Si je forme un projet, si je dois entreprendre quelque démarche, Louison, vigilante, attentive à m’éviter une déception, tempère doucement mon ardeur. Ses paroles tombent une à une sur mes résolutions qu’elles ébranlent à mesure, comme la pluie, goutte à goutte, finit par raviner le sol le moins friable.

Dans un murmure diffus, je n’entends plus que ce lancinant, ce dissolvant :

— À quoi bon ?… vous ne réussirez pas… on vous promettra… oui… mais moi, je sais ce que valent les promesses…

Et lorsque Louison se tait, ma flamme qu’elle a rendue vacillante, serait tout près de s’éteindre, si je ne voulais ma volonté très forte.

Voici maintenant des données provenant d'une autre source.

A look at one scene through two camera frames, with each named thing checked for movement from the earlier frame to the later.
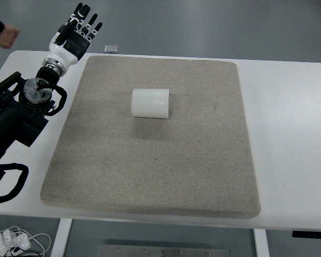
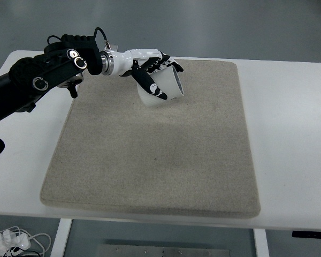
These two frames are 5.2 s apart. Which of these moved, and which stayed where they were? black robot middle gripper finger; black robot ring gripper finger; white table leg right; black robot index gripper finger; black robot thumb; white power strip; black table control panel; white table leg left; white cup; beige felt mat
Moved: white cup; black robot thumb; black robot index gripper finger; black robot ring gripper finger; black robot middle gripper finger
Stayed: white table leg left; white power strip; black table control panel; beige felt mat; white table leg right
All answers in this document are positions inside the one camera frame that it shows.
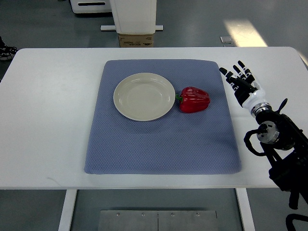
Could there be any white left table leg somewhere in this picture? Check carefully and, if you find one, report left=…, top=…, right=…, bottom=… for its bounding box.
left=58, top=189, right=77, bottom=231

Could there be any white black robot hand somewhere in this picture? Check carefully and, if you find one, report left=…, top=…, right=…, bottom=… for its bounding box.
left=219, top=61, right=265, bottom=109

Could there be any grey floor outlet cover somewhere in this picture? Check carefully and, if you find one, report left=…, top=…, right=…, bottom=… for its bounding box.
left=220, top=36, right=234, bottom=44

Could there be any brown cardboard box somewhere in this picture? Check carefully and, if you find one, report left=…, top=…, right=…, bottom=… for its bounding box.
left=118, top=34, right=154, bottom=48

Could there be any metal floor plate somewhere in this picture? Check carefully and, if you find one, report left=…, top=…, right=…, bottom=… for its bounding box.
left=98, top=210, right=218, bottom=231

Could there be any red bell pepper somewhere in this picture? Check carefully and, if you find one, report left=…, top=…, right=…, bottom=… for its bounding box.
left=175, top=87, right=211, bottom=114

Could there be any white table leg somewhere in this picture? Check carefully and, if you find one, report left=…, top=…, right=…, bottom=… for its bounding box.
left=58, top=189, right=77, bottom=231
left=235, top=188, right=255, bottom=231

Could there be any blue textured mat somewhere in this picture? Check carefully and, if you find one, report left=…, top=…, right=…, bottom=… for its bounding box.
left=84, top=59, right=241, bottom=175

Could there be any white cabinet with slot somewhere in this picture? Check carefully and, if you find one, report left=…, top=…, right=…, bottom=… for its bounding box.
left=70, top=0, right=112, bottom=14

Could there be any white machine pedestal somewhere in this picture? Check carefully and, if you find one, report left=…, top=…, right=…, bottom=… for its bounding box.
left=101, top=0, right=164, bottom=35

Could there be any white right table leg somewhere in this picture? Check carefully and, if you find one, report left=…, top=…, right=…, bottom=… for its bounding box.
left=235, top=188, right=255, bottom=231

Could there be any black white sneaker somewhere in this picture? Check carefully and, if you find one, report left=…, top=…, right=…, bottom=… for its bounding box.
left=0, top=38, right=18, bottom=61

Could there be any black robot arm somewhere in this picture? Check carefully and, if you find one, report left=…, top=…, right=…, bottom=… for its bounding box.
left=244, top=99, right=308, bottom=210

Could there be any cream round plate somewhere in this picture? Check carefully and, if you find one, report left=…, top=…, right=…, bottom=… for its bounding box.
left=113, top=73, right=176, bottom=122

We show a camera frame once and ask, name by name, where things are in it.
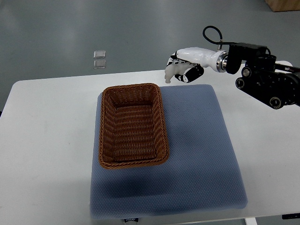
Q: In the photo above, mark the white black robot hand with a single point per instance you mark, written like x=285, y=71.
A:
x=201, y=58

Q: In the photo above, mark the white bear figurine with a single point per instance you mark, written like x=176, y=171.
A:
x=177, y=69

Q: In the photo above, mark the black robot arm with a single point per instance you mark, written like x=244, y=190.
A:
x=273, y=84

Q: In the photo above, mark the brown wicker basket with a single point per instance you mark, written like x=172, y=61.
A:
x=132, y=129

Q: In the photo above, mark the wooden box corner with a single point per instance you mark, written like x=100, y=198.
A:
x=283, y=5

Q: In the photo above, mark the blue grey mat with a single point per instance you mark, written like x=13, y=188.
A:
x=201, y=173

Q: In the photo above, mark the lower silver floor plate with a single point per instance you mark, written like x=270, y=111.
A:
x=101, y=63

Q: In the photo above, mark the silver floor plate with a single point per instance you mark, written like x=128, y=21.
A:
x=99, y=54
x=101, y=63

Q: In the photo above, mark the upper silver floor plate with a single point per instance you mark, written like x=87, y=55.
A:
x=99, y=54

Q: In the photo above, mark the black table control panel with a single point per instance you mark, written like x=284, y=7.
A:
x=291, y=216

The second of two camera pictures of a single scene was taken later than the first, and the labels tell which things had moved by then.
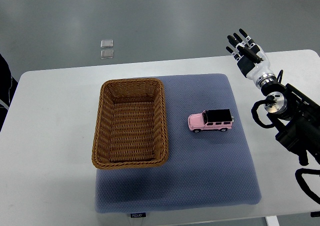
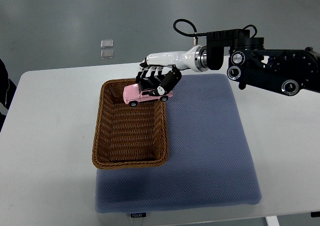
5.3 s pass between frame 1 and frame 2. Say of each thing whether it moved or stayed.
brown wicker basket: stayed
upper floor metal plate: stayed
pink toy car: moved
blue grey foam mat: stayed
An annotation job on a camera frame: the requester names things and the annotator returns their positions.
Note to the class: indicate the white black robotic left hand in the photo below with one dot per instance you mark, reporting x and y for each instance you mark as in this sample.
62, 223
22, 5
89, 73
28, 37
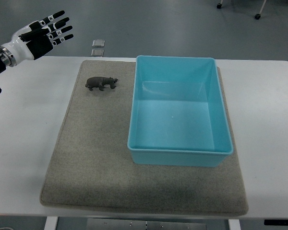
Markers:
36, 39

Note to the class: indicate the brown toy hippo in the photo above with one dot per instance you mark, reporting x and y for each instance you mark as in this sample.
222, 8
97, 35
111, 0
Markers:
100, 82

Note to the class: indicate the black table control panel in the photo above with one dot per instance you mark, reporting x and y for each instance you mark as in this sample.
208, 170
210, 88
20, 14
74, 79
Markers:
276, 222

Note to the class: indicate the beige felt mat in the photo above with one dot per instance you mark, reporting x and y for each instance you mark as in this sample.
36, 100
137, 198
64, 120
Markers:
92, 168

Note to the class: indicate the metal table frame bracket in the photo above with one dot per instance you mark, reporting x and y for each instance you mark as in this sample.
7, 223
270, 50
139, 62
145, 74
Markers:
119, 224

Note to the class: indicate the blue plastic box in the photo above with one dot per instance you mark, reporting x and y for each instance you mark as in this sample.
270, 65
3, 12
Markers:
178, 114

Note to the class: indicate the lower metal floor plate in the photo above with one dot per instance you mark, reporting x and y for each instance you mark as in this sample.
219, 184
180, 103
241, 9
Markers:
97, 53

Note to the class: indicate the white cart leg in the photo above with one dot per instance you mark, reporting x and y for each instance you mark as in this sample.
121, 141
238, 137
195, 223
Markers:
262, 7

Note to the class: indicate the right black caster wheel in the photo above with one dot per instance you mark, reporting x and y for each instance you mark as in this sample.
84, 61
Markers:
257, 16

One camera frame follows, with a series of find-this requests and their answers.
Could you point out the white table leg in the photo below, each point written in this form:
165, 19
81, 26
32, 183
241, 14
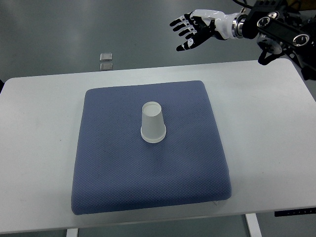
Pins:
253, 225
72, 233

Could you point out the lower metal floor plate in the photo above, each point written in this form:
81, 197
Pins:
106, 66

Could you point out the person in black clothes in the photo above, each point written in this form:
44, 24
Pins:
1, 85

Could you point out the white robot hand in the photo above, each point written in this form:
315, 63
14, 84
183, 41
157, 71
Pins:
228, 26

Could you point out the upper metal floor plate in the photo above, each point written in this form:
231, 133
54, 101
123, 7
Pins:
106, 57

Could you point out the left white table leg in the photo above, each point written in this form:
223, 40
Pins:
72, 233

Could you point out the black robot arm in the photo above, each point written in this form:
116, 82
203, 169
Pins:
278, 26

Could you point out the black table control panel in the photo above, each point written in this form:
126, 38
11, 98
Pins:
294, 212

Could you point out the white paper cup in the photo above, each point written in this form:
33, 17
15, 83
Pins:
152, 116
153, 135

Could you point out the right white table leg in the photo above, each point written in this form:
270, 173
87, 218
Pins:
253, 225

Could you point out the metal floor plate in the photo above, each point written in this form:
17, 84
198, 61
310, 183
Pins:
106, 66
106, 57

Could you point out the blue quilted cushion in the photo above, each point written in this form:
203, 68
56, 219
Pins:
116, 170

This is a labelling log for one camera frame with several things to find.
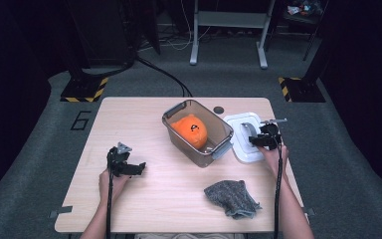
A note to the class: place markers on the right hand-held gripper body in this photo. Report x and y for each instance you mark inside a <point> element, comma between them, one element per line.
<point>272,137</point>

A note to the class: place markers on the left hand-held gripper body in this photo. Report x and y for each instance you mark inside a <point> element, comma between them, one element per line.
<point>119,164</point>

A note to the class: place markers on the translucent grey storage box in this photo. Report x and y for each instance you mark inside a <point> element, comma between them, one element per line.
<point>192,156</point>

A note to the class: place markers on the grey fluffy cloth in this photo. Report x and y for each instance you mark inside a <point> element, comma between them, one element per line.
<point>229,197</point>

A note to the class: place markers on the orange plush toy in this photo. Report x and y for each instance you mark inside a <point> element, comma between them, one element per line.
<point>190,132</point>

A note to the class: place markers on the person's left hand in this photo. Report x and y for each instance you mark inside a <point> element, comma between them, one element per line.
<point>117,186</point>

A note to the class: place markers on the person's right hand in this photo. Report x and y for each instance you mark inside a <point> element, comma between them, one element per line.
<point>272,162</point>

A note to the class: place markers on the round dark table grommet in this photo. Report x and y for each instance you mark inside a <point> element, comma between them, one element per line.
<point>218,110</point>

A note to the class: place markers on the black yellow striped stand base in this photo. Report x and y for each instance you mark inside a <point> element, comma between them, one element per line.
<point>303,91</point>
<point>86,91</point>

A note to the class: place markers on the white metal stand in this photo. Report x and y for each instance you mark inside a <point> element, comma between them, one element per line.
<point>232,20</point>

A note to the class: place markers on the colourful clutter pile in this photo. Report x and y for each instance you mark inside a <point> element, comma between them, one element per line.
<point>293,10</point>

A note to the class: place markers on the black equipment cabinet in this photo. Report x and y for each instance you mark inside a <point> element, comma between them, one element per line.
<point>106,33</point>

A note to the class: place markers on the grey table corner bracket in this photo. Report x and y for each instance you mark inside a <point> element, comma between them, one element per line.
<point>310,211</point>
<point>61,211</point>

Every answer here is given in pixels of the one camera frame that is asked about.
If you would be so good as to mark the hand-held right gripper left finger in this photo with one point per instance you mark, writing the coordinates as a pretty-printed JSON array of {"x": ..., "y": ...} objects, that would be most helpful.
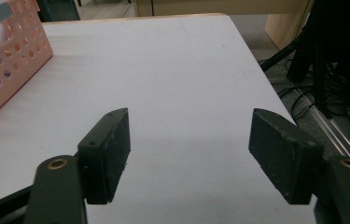
[{"x": 102, "y": 158}]

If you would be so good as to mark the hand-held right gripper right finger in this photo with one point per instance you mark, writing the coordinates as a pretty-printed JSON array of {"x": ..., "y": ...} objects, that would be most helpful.
[{"x": 291, "y": 155}]

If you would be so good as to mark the pink perforated plastic basket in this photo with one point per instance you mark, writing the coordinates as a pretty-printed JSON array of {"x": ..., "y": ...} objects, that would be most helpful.
[{"x": 14, "y": 62}]

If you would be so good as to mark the dark green bin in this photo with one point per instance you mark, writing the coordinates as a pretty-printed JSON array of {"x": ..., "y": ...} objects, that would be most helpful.
[{"x": 58, "y": 10}]

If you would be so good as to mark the aluminium rail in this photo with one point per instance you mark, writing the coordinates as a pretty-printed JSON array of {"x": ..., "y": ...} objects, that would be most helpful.
[{"x": 334, "y": 130}]

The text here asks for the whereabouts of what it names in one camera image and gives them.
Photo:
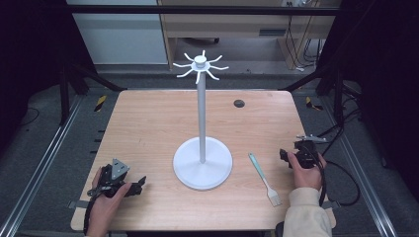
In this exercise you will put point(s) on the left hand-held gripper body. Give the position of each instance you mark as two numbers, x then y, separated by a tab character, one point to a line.
113	179

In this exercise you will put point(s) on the wooden desk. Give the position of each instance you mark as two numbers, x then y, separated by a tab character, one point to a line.
230	24

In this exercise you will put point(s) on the black frame brace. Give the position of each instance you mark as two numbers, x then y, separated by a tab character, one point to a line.
329	74
82	77

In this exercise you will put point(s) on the dark round table grommet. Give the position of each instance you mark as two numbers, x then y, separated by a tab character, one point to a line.
239	103

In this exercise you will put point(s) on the white hook rack stand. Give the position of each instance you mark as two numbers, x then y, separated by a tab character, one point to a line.
202	164

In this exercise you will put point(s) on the white cabinet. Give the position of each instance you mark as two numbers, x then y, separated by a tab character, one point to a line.
122	36

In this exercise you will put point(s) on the black curtain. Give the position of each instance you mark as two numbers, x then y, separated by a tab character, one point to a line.
29	49
378	65

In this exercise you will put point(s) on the black frame crossbar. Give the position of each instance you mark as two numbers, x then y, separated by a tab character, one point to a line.
197	10

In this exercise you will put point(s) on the person's right hand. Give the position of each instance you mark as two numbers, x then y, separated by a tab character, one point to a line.
308	177

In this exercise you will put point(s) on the yellow black tape strip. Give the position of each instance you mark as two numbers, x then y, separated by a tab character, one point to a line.
311	104
100	103

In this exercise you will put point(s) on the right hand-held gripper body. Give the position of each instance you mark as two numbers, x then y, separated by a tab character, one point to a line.
307	154

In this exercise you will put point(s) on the person's left hand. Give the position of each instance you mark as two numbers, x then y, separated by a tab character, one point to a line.
104	204

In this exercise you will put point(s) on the aluminium floor rail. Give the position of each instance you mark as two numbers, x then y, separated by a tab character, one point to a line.
39	164
362	171

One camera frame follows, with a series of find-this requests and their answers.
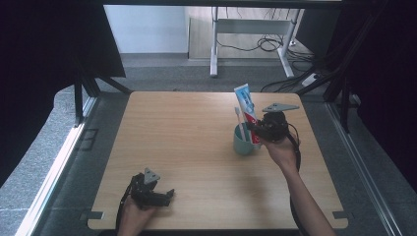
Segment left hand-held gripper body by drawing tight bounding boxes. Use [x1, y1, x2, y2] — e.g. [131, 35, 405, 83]
[129, 167, 162, 209]

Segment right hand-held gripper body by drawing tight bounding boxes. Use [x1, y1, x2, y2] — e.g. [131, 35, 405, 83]
[257, 102, 300, 143]

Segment white toothbrush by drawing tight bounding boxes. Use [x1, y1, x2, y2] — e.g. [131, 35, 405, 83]
[233, 106, 248, 143]

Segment teal cup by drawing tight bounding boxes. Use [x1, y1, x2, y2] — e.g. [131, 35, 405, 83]
[232, 123, 263, 156]

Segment blue and red toothpaste tube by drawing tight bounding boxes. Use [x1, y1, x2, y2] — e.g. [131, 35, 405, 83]
[233, 83, 263, 146]

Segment person's left hand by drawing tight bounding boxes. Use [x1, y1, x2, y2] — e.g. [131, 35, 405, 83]
[116, 195, 157, 236]

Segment person's right hand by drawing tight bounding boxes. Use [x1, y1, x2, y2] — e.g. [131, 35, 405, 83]
[261, 132, 301, 173]

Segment white power strip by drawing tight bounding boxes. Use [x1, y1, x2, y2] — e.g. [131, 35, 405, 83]
[301, 73, 321, 88]

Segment black metal stand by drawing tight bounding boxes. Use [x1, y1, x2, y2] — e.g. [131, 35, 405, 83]
[72, 57, 133, 128]
[295, 0, 392, 134]

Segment black curtain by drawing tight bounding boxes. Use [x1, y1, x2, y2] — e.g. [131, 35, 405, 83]
[328, 0, 417, 193]
[0, 0, 127, 189]

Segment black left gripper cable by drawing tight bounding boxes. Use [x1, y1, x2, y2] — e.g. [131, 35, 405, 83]
[114, 182, 136, 232]

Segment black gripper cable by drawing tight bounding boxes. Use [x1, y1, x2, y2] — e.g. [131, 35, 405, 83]
[114, 182, 136, 232]
[286, 123, 309, 236]

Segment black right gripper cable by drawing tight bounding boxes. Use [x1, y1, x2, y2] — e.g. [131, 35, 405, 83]
[286, 123, 309, 236]

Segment black floor cables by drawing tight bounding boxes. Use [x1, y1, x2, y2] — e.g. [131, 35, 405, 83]
[215, 8, 318, 72]

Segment aluminium rail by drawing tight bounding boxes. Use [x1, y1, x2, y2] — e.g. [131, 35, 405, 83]
[327, 101, 403, 236]
[14, 95, 98, 236]

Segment white desk frame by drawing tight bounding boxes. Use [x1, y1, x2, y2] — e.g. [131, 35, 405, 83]
[209, 6, 305, 79]

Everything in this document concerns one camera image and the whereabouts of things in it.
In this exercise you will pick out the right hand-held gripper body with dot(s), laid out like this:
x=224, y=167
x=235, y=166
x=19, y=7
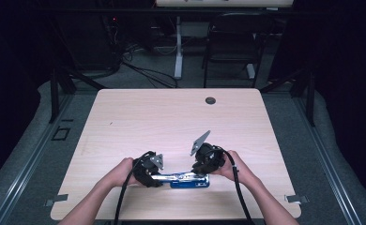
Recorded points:
x=209, y=157

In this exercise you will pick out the round black table grommet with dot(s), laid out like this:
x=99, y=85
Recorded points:
x=210, y=100

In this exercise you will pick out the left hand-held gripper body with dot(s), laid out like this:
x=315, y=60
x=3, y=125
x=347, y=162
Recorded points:
x=146, y=167

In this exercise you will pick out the dark equipment with red light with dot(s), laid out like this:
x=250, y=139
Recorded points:
x=112, y=37

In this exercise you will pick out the blue stapler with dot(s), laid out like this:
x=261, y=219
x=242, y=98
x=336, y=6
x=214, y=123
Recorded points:
x=184, y=180

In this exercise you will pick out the black metal stand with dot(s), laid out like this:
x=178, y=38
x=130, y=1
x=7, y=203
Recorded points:
x=55, y=93
x=309, y=93

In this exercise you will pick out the white desk leg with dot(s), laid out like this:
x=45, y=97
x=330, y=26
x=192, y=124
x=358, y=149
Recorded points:
x=251, y=71
x=178, y=50

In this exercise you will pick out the aluminium floor rail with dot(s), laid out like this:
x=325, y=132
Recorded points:
x=328, y=168
x=24, y=168

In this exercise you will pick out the light desk top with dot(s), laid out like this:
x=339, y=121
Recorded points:
x=225, y=2

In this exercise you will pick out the black folding chair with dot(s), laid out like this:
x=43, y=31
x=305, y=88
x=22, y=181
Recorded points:
x=234, y=40

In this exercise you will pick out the person's right hand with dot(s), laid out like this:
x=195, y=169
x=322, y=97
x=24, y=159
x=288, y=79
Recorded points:
x=237, y=170

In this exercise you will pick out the person's left hand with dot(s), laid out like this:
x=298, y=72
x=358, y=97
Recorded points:
x=121, y=173

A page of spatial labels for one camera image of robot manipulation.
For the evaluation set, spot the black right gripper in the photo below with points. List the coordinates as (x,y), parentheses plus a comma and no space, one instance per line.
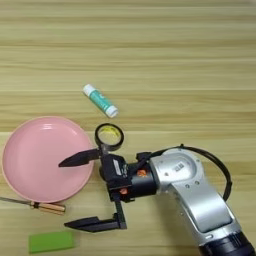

Ah ! Louison ! de grâce, ne dites plus rien, ne m’accablez pas de votre franchise, de votre sollicitude, de votre dévouement maladroits, ils finiraient par empoisonner toutes mes joies, détruiraient toutes mes illusions… J’en ai encore, oui ; si naïve, si sotte que je vous puisse paraître, je l’avoue. Pourquoi persistez-vous à m’apprendre ce que je me plais à ignorer ? La fourberie, la malveillance, la lâcheté ? Comprenez donc, qu’il m’est autrement doux de croire à la bonne foi des êtres et à la sincérité de leurs élans, que de vivre dans cette perpétuelle méfiance qui donne un goût de fiel à tout ce qui rend moins sec et moins triste le commerce des humains : les sourires accueillants, les mots qui font du bien, les mensonges, oui, les bons mensonges charitables et réconfortants. Oh ! je vous en prie, Louison, ne gâtez pas tous ces menus plaisirs de la vie.